_ACTION ITEM_.
Find the line with "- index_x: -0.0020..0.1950" in the entries below, then reproduce it and every line after it down to and including the line with "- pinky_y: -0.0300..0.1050", exactly.

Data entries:
####
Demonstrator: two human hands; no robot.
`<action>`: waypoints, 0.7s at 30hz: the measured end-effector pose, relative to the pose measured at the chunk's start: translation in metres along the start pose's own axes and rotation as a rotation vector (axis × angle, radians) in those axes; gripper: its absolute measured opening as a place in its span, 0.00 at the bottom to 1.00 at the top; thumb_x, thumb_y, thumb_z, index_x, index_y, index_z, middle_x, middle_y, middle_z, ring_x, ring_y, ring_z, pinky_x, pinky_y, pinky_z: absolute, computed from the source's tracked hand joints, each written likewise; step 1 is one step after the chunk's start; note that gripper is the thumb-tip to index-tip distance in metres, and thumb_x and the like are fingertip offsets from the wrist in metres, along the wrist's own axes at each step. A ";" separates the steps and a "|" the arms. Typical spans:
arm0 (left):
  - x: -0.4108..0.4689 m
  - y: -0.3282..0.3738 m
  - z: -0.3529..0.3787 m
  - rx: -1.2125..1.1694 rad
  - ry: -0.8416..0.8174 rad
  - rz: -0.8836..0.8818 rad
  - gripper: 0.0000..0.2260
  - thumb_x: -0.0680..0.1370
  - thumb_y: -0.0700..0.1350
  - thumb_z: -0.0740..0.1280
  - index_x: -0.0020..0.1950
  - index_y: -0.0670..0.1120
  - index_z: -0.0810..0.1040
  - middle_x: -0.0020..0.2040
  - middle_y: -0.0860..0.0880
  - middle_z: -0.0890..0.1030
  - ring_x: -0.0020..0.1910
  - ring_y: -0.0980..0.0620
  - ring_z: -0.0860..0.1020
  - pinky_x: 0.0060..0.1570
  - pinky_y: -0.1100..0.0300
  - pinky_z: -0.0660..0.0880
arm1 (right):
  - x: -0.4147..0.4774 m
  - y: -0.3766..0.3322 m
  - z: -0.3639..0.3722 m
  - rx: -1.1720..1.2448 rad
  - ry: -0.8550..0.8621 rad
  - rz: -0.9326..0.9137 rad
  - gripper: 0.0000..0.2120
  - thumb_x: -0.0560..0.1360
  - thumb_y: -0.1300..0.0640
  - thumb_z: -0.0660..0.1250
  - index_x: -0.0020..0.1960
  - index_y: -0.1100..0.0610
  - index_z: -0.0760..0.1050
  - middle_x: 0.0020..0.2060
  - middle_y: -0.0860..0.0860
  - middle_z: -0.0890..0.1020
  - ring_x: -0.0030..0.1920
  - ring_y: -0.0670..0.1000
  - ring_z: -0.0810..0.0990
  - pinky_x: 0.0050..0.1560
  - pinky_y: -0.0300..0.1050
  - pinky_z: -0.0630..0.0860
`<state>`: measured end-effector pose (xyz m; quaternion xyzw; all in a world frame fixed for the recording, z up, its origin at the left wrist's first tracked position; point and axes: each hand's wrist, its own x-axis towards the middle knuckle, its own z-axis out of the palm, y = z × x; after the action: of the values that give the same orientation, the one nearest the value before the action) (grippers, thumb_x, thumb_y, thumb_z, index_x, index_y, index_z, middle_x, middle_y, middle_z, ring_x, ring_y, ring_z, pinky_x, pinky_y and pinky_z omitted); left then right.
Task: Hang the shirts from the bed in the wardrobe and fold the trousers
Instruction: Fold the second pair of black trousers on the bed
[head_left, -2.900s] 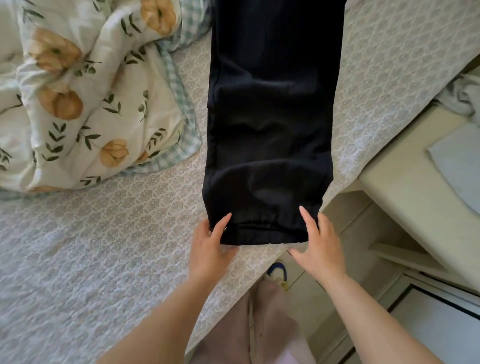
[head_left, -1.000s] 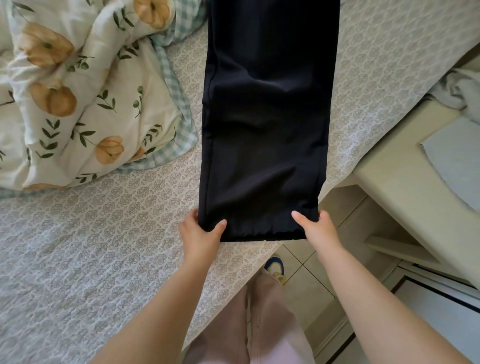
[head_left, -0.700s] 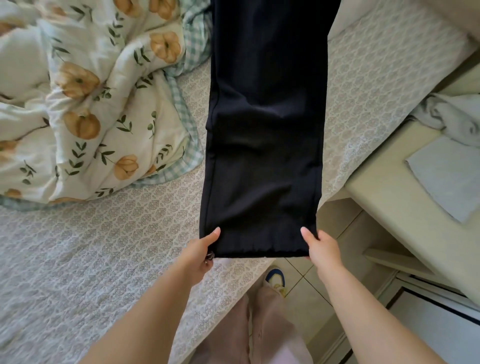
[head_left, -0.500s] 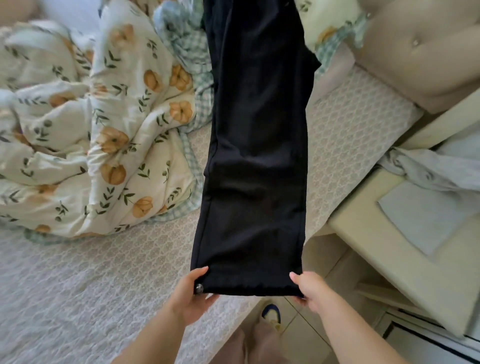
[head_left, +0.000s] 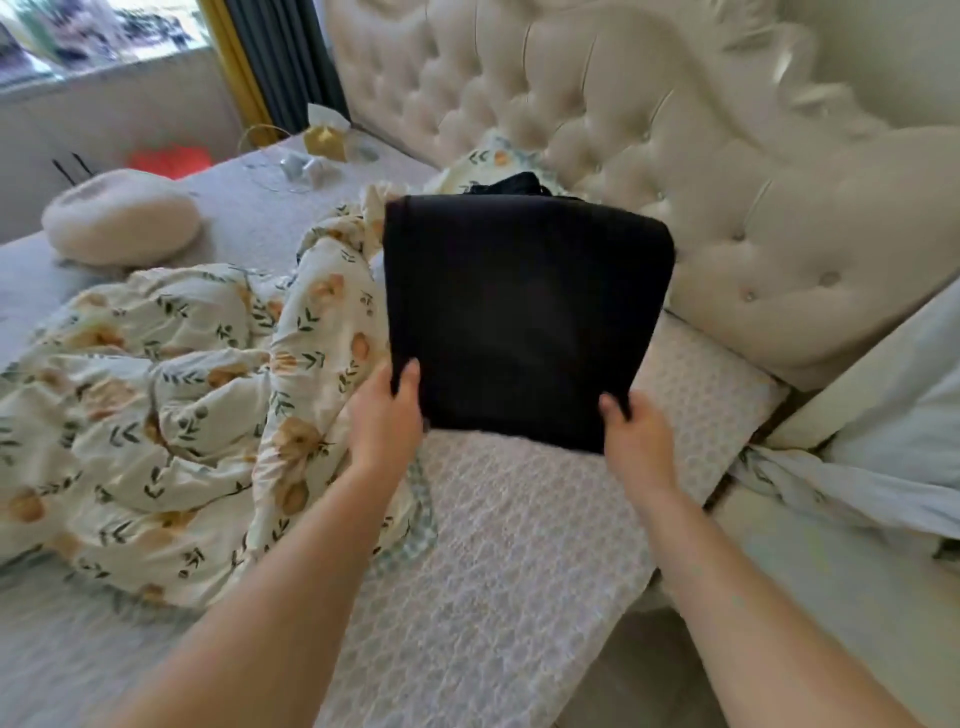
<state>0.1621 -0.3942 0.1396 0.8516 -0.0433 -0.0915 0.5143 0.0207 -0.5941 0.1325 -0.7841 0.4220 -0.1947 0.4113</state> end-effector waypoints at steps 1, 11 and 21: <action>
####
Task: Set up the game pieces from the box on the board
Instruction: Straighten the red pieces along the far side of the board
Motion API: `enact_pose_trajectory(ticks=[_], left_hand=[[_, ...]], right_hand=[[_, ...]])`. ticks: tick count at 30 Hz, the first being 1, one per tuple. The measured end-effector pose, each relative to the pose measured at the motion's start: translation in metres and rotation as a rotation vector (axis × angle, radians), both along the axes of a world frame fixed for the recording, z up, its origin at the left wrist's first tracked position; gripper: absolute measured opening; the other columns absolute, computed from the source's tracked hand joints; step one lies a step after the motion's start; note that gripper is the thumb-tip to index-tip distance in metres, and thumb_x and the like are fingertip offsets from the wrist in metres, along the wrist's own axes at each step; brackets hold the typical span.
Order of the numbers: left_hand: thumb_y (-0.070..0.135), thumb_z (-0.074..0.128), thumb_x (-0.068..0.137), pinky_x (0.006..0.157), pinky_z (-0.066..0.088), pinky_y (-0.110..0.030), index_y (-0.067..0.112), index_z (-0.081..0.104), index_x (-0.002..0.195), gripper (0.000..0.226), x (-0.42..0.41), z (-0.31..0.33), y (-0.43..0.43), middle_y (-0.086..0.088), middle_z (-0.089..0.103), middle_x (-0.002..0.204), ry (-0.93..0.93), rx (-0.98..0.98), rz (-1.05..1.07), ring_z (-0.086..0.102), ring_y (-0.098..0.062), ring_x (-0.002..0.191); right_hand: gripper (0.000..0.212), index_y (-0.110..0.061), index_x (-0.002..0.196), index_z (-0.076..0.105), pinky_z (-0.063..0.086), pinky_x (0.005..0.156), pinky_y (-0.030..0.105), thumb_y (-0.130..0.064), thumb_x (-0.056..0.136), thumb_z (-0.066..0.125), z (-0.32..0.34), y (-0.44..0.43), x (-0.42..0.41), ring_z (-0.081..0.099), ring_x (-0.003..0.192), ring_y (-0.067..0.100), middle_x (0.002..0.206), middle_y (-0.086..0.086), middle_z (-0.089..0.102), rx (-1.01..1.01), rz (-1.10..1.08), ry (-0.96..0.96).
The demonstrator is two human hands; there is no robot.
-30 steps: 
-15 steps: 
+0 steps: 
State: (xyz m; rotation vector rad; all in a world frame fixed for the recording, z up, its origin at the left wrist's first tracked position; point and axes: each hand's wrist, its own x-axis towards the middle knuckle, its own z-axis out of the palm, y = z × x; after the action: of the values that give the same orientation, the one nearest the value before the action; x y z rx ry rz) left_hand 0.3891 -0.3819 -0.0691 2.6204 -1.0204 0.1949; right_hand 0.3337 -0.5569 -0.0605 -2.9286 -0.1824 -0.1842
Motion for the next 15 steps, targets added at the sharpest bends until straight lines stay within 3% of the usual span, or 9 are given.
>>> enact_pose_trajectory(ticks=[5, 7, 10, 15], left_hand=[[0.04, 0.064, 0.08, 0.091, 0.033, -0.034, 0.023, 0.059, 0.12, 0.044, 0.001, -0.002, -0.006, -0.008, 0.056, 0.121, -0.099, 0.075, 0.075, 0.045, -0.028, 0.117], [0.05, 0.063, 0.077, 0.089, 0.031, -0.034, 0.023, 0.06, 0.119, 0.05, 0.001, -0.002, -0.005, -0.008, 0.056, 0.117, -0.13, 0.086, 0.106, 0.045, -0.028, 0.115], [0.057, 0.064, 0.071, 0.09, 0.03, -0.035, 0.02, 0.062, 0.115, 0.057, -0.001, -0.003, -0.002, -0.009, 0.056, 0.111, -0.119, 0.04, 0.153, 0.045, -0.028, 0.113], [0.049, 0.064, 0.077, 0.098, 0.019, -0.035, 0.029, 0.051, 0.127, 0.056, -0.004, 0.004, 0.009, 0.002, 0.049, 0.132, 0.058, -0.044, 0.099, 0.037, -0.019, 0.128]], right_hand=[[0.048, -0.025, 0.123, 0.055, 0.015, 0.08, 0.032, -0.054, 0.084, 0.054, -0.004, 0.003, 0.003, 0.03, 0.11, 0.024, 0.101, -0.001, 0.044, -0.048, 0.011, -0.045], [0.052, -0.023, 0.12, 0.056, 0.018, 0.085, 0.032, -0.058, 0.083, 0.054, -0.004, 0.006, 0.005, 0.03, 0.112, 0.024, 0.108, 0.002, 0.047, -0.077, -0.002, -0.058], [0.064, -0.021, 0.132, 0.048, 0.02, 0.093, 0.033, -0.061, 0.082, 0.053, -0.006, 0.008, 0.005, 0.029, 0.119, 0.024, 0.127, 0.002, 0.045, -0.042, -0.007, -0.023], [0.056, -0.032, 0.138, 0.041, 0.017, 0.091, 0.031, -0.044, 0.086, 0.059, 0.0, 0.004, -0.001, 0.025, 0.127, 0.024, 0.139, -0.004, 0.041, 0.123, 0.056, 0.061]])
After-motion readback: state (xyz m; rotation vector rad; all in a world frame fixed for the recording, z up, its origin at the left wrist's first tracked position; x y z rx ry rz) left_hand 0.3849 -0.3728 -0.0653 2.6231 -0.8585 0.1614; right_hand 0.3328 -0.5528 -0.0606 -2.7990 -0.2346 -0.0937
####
_OUTPUT BELOW_.
  - index_x: -0.0020..0.1950
  - index_y: -0.0670..0.1120
  - index_z: -0.0810..0.1040
  - middle_x: -0.0020..0.2040
  - middle_y: -0.0860..0.0880
  - middle_z: -0.0890..0.1030
  - ring_x: -0.0020..0.1910
  - ring_y: -0.0980..0.0620
  - ring_z: -0.0860..0.1020
  - pinky_x: 0.0060..0.1570
  - pinky_y: -0.1100..0.0300
  - pinky_z: -0.0660..0.0880
arm1 (right):
  - x: -0.4147..0.4774 m
  - y: -0.3766..0.3322 m
  - z: -0.3639..0.3722 m
  - rx: -1.1720..1.2448 rad
  - ry: -0.8550..0.8621 rad
  - rz: -0.9326..0.9137 rad
  - gripper: 0.0000..0.2120
  - thumb_x: -0.0560..0.1360
  - thumb_y: -0.1300..0.0640
  - thumb_z: -0.0660..0.1250
  - index_x: -0.0020..0.1960
  - index_y: -0.1100..0.0610
  - index_z: -0.0760..0.1050
  - middle_x: 0.0020..0.2060
  - middle_y: -0.0860..0.0860
  - middle_z: -0.0890..0.1020
  - ring_x: -0.0030..0.1920
  - ring_y: -0.0670..0.1000
  - ring_z: -0.0810..0.0990
  - pinky_x: 0.0050..0.1560
  - pinky_y: -0.0300..0.1050

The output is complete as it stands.